Занг Чао повернулся и, не обращая больше внимания на проштрафившихся, пошел обратно к своей скале. За его спиной Цаган-Сумнуд, весь красный, торопливо орудовал кетменем, огрызаясь на беззлобные насмешки товарищей, довольных, что так дешево отделались.

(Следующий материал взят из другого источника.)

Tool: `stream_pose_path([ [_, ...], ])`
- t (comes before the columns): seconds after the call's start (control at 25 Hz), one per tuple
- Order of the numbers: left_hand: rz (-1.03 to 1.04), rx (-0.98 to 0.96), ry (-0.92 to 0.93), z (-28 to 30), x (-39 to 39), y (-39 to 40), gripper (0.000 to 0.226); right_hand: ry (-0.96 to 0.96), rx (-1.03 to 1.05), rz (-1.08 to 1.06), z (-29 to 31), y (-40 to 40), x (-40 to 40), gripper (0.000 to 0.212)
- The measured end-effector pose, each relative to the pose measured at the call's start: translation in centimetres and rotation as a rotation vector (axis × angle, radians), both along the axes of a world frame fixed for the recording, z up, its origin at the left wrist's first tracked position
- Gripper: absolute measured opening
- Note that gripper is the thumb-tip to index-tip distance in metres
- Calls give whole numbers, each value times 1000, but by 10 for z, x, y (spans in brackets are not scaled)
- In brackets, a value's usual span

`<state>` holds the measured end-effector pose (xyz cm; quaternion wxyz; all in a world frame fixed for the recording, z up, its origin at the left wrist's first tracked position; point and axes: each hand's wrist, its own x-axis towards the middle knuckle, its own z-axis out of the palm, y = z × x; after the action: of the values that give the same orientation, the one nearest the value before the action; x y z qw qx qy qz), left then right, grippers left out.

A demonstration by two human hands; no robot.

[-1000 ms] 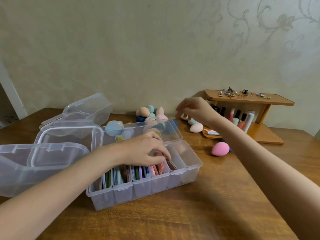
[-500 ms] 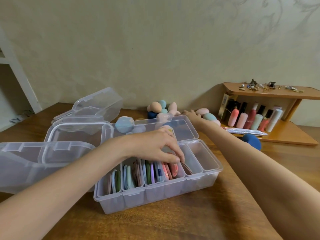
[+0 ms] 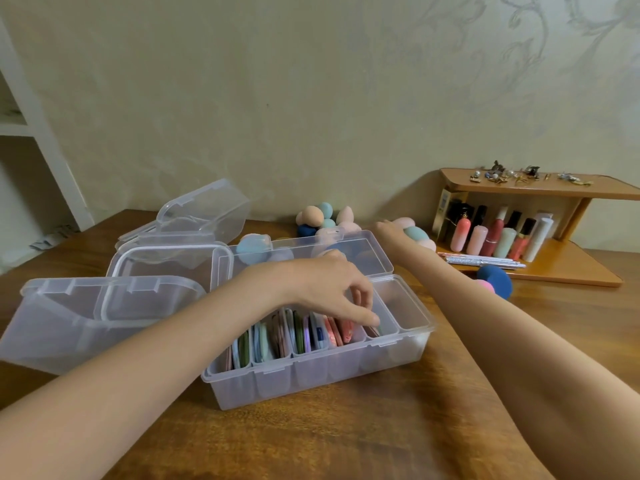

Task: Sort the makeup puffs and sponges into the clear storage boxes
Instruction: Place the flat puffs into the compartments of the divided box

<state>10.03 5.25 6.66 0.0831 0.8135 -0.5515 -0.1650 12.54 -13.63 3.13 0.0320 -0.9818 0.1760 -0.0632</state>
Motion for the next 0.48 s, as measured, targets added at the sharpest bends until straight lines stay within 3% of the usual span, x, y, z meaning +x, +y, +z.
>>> stream_pose_path([
  [0.16,45,-11,-82,-7,-6,-9,27,-333,414,77,-3,-11,3,7],
  [0.24,54,-30,-72,-8,-6,-10,22,-518,648,75,13,-22,-10,23],
  [0.32,54,-63,-8,-8,-4,-7,13,-615,778,120,28,-30,-23,24],
  [0.4,57,-65,12,-6,-4,-4,12,-512,670,129,39,-31,-30,11],
  [0.48,53,-57,-5,-3,-7,-3,14,-298,426,113,37,-30,-34,19],
])
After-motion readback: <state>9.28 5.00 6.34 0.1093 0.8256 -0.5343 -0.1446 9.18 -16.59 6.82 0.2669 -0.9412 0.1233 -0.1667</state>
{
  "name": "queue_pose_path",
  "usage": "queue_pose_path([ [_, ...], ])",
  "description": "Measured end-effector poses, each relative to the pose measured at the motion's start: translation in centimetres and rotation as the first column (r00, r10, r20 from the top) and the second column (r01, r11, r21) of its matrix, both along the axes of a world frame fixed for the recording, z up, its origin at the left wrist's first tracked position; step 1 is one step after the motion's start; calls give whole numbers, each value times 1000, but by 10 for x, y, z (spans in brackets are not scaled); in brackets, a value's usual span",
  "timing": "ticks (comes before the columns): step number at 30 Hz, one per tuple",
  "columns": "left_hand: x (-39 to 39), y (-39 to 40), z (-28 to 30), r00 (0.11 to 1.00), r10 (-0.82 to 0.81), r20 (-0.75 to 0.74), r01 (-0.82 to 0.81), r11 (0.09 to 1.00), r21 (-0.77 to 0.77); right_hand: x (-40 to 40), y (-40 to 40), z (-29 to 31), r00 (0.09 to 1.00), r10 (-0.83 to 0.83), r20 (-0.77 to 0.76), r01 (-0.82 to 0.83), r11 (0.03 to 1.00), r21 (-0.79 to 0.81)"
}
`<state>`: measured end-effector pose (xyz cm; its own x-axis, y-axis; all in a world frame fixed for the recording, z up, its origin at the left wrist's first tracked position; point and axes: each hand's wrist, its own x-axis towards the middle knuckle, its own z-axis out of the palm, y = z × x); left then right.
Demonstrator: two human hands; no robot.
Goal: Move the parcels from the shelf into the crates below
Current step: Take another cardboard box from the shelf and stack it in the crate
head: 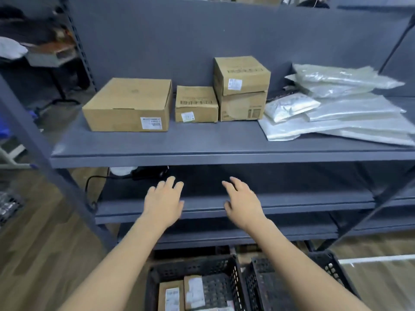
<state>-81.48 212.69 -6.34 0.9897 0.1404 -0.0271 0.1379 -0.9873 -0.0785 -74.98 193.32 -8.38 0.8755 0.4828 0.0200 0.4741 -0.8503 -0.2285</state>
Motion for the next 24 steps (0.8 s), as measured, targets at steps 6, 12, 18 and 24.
queue_pose_path([
  [6,49,9,44,992,33,124,-31,999,-16,56,9,55,977,85,194,-98,994,57],
  [12,112,-5,97,989,-22,149,5,994,110,129,-4,103,937,121,329,-120,992,-23],
  [18,191,-31,164,967,-50,252,23,994,108,204,-16,156,885,109,453,-99,994,-45],
  [24,255,-51,188,971,38,236,-42,999,12,254,-19,188,876,95,473,-11,984,-177],
])
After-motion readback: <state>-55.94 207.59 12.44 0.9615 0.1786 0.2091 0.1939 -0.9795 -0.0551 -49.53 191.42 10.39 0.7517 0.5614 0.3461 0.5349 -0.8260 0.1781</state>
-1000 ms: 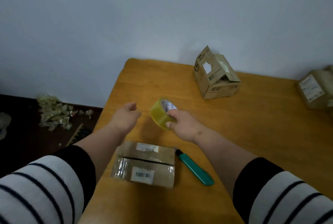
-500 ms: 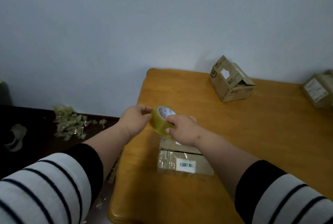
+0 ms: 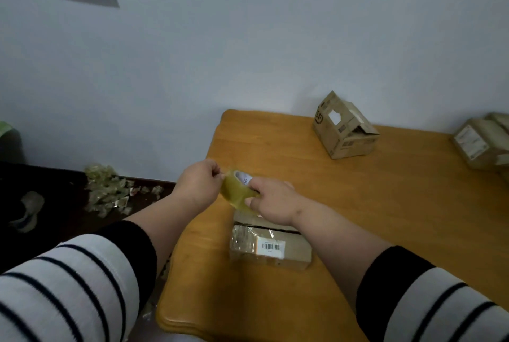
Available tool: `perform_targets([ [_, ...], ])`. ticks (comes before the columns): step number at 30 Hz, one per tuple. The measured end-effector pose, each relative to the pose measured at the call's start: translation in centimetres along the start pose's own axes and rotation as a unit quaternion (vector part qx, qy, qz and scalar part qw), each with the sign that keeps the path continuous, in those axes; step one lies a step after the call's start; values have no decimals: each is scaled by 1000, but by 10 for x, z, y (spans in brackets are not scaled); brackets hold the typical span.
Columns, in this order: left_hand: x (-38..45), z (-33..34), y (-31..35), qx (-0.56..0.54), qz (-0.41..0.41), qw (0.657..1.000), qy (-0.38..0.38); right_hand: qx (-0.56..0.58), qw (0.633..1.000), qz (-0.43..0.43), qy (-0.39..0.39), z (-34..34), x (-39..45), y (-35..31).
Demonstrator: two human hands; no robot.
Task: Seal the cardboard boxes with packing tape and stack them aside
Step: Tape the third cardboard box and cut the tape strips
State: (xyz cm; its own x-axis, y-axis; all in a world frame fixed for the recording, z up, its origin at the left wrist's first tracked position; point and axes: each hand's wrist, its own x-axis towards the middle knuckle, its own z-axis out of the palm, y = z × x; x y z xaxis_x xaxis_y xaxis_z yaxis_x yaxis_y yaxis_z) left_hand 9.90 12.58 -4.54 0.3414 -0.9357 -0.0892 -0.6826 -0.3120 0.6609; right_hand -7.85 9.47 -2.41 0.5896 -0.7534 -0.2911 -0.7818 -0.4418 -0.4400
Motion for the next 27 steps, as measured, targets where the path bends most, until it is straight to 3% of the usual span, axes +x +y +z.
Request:
perform_targets([
  [5, -11, 23, 22, 39, 11, 999, -12, -21, 1000, -13, -8, -8, -22, 31],
  [11, -19, 40, 50, 0, -25, 999, -22, -24, 999, -15, 43, -15, -31, 57],
  [17, -28, 48, 59, -69, -40, 996, -33, -39, 994, 67, 73, -16, -37, 79],
  [20, -28, 47, 56, -97, -63, 992, -48, -51, 993, 90, 53, -18, -37, 78],
  [23, -26, 36, 42, -153, -121, 978, -76, 74, 994, 82, -7, -26, -38, 73],
  [27, -22, 19, 12, -219, -196, 949, -115, 251, 962, 86, -56, -36, -43, 59],
])
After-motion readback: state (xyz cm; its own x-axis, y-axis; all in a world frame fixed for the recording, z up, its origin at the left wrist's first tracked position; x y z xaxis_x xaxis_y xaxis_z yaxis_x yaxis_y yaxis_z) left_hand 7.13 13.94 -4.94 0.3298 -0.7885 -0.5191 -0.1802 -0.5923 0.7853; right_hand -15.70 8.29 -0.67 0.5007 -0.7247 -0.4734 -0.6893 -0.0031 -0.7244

Вечером Занг Бао, младший брат Учителя, как обычно, поднялся на утес, чтобы узнать, какими будут приказания и не нужно ли чего Совершенному, а также передать прошения крестьян. Обычно членам секты не дозволялось самим беспокоить погруженного в раздумья Занг Чао по житейским вопросам - разве что дело было исключительным или требовало большой мудрости для его разрешения. Учитель, выслушав донесение Старшего- над-Землями, кивнул и произнес несколько слов, до слуха людей не долетевших. Немного поразмыслив, он сделал какое-то приказание. Занг Бао склонился еще ниже и, осенив себя знамением, спустился вниз. Повстанцы благоговейно расступались перед ним.